▸ **AIM OF THE TASK**
When you reach the line containing "In picture 2 the" in the data below, begin returning lines exactly as written, and stop once the line containing "thing at (371, 189)" has been returned.

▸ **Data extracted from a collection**
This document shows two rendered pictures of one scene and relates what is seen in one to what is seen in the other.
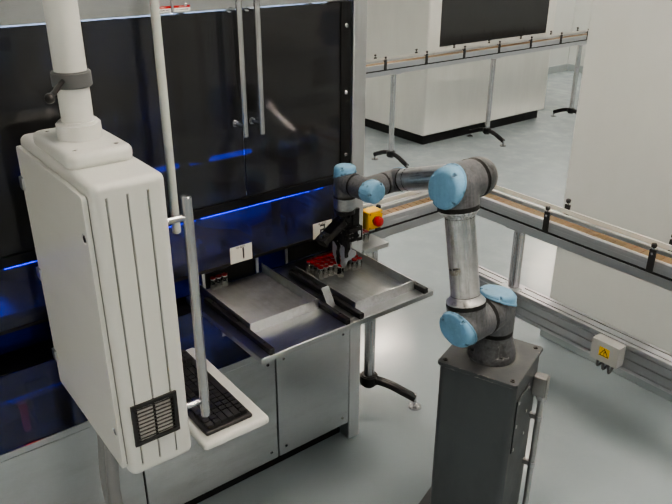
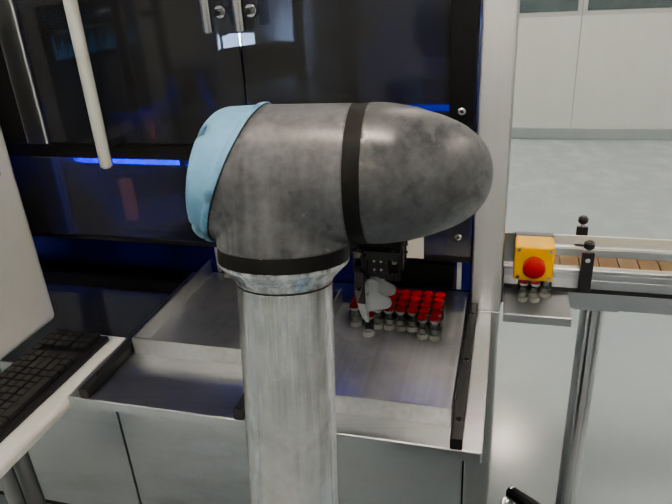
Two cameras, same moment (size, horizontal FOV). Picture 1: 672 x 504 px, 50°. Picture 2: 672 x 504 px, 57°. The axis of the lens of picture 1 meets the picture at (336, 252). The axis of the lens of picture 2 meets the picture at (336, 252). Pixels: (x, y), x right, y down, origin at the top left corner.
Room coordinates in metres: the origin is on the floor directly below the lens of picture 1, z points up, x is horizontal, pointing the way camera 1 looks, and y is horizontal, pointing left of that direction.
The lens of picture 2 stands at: (1.63, -0.78, 1.53)
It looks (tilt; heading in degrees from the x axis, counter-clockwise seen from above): 25 degrees down; 54
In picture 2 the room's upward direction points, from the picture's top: 4 degrees counter-clockwise
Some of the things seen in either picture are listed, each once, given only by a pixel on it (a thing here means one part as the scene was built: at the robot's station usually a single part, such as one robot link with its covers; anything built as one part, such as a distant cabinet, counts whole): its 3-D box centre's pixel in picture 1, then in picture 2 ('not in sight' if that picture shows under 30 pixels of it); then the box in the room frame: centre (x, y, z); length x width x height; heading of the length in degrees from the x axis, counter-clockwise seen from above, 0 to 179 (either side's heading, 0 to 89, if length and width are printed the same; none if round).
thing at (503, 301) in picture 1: (494, 308); not in sight; (1.92, -0.49, 0.96); 0.13 x 0.12 x 0.14; 131
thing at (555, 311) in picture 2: (365, 242); (535, 302); (2.61, -0.12, 0.87); 0.14 x 0.13 x 0.02; 38
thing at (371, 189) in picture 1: (369, 188); not in sight; (2.19, -0.11, 1.25); 0.11 x 0.11 x 0.08; 41
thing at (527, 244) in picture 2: (369, 217); (533, 256); (2.56, -0.13, 0.99); 0.08 x 0.07 x 0.07; 38
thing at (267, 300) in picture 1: (257, 295); (232, 306); (2.11, 0.26, 0.90); 0.34 x 0.26 x 0.04; 38
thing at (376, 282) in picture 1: (353, 277); (386, 347); (2.25, -0.06, 0.90); 0.34 x 0.26 x 0.04; 38
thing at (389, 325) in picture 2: (338, 266); (395, 318); (2.31, -0.01, 0.90); 0.18 x 0.02 x 0.05; 128

▸ **OUTPUT BELOW**
In picture 2 the room's upward direction points, from the picture's top: 4 degrees counter-clockwise
Some of the things seen in either picture are listed, each once, given only by a pixel on it (a thing here means one part as the scene was built: at the robot's station usually a single part, such as one robot link with its covers; anything built as one part, such as a distant cabinet, counts whole): its 3-D box centre's pixel in picture 1, then in picture 2 ('not in sight' if that picture shows under 30 pixels of it); then the box in the room frame: centre (x, y, z); length x width x height; heading of the length in degrees from the x axis, counter-clockwise seen from above, 0 to 179 (either side's heading, 0 to 89, if length and width are printed the same; none if round).
thing at (503, 301) in picture 1: (494, 308); not in sight; (1.92, -0.49, 0.96); 0.13 x 0.12 x 0.14; 131
thing at (555, 311) in picture 2: (365, 242); (535, 302); (2.61, -0.12, 0.87); 0.14 x 0.13 x 0.02; 38
thing at (371, 189) in picture 1: (369, 188); not in sight; (2.19, -0.11, 1.25); 0.11 x 0.11 x 0.08; 41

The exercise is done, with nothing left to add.